**TASK TO COMPLETE:** Scan the records for the line containing "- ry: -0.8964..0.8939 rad"; extract it and all later lines, verbatim, through the end, and nothing before it.
#####
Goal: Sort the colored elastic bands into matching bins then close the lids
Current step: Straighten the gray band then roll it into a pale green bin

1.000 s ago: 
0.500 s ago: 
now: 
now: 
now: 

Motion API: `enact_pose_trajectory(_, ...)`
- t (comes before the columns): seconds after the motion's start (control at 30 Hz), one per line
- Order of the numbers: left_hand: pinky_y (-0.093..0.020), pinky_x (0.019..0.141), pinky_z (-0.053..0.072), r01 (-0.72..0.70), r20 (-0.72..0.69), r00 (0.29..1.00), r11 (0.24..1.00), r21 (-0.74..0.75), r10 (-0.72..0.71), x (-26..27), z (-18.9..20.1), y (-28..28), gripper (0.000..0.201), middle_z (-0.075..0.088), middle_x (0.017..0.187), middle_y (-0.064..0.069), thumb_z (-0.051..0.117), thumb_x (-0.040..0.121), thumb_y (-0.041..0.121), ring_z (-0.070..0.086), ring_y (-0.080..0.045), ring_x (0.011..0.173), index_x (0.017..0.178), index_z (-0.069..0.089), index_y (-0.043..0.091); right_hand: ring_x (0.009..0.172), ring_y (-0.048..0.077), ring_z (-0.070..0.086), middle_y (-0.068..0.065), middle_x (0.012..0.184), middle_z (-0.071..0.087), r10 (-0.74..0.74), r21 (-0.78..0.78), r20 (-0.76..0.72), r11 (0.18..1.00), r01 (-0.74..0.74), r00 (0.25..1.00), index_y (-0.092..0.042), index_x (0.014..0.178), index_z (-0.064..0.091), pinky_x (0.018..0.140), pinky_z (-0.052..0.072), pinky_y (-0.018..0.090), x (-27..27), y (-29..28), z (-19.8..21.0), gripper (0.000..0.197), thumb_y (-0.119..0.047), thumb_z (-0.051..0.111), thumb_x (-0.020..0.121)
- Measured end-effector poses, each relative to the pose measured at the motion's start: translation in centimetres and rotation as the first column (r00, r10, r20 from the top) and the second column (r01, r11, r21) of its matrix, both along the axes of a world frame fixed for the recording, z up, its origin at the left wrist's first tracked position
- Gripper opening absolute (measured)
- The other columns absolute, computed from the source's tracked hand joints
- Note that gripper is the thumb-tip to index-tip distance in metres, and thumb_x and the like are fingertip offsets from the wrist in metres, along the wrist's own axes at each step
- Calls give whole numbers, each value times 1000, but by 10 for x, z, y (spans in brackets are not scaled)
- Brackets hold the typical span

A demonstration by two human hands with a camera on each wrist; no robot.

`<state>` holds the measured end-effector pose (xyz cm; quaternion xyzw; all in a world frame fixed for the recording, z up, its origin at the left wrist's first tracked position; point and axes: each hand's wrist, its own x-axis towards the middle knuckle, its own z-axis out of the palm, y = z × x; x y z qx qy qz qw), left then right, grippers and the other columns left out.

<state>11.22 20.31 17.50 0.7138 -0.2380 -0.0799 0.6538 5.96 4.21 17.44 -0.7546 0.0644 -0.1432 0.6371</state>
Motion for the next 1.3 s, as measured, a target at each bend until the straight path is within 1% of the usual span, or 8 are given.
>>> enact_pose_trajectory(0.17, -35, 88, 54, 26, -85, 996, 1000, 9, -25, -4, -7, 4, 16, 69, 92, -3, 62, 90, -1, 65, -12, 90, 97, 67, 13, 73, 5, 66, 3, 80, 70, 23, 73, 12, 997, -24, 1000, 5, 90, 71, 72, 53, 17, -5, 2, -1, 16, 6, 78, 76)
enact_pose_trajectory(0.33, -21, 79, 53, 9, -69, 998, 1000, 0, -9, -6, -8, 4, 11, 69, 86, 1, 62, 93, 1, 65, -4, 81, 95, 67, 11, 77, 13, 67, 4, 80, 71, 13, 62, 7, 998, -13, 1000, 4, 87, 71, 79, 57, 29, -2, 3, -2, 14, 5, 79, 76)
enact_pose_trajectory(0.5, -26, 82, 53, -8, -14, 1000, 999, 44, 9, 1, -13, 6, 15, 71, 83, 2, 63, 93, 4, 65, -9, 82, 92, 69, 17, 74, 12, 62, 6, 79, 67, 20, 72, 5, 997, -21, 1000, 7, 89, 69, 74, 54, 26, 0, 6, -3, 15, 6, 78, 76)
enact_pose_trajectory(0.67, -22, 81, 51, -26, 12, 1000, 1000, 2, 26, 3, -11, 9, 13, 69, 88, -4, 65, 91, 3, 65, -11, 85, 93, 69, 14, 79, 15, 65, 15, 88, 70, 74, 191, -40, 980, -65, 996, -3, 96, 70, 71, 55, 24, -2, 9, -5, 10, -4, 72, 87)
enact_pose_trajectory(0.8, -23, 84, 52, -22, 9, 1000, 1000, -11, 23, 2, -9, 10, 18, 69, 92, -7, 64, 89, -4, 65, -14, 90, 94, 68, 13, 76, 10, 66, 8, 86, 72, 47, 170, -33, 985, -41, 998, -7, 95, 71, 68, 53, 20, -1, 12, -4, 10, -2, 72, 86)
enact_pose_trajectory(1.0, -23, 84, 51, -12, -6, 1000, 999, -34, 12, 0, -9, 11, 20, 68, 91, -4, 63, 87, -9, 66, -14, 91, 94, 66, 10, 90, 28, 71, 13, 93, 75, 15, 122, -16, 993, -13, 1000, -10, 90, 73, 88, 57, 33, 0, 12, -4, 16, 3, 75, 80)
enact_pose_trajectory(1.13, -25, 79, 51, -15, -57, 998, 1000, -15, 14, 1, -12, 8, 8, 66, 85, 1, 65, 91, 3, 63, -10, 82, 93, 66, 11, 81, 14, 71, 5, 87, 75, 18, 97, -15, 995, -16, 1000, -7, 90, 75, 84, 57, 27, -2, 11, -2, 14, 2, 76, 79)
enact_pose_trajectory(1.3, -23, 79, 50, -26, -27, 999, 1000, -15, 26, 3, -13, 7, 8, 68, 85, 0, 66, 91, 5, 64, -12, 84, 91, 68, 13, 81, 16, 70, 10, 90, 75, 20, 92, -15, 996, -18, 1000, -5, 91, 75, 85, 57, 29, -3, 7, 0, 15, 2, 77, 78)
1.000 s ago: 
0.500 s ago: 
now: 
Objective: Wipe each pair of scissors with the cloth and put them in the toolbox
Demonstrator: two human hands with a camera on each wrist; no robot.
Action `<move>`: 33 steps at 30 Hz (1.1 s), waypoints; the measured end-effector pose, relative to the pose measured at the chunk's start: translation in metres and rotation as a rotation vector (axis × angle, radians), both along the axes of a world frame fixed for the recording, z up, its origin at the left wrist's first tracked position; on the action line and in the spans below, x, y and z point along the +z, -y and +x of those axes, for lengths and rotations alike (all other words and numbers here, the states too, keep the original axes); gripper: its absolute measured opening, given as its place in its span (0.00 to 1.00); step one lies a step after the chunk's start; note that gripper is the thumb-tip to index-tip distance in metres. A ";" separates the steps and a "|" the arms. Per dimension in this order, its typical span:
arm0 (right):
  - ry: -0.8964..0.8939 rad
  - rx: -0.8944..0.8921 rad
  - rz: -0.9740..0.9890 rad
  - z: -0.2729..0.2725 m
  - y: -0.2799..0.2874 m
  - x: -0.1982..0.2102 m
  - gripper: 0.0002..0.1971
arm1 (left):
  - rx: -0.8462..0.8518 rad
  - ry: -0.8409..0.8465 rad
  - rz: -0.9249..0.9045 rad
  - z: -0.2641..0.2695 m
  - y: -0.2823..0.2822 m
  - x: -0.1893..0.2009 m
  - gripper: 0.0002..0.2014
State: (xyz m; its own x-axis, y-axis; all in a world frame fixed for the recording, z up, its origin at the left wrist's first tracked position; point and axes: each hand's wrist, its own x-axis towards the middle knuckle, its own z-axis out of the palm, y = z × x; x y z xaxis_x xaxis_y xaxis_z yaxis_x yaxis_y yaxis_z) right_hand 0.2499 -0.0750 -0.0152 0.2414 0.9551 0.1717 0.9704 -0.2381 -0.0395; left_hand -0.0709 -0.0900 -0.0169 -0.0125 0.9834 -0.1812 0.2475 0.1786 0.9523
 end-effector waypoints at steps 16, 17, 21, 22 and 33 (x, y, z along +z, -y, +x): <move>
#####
**OUTPUT OF THE TASK:**
  - ry: -0.8964..0.8939 rad
  - rx: -0.8944..0.8921 rad
  - rz: -0.9740..0.9890 rad
  - z: -0.2729..0.2725 m
  - y: -0.2799..0.2874 m
  - x: -0.1982..0.2102 m
  - gripper: 0.0002..0.1971
arm1 (left):
  - rx: -0.8462..0.8518 rad
  - ry: -0.8409..0.8465 rad
  - rz: -0.9249..0.9045 rad
  - z: -0.2641..0.2695 m
  - y: -0.2823..0.2822 m
  - x: -0.1893..0.2009 m
  - gripper: 0.0002..0.2014
State: (xyz m; its own x-axis, y-axis; all in a world frame fixed for the recording, z up, its origin at the left wrist's first tracked position; point and axes: each hand's wrist, its own x-axis towards the middle knuckle, its own z-axis out of the palm, y = z × x; x y z xaxis_x xaxis_y xaxis_z yaxis_x yaxis_y yaxis_z) right_hand 0.2499 -0.0750 -0.0152 0.2414 0.9551 0.1717 0.9704 -0.2381 -0.0395; left_hand -0.0709 -0.0900 -0.0169 -0.0125 0.9834 -0.1812 0.2475 0.1786 0.9523
 end-effector waypoints at steps 16, 17, 21, 22 and 33 (x, y, z along +z, -y, +x): <move>

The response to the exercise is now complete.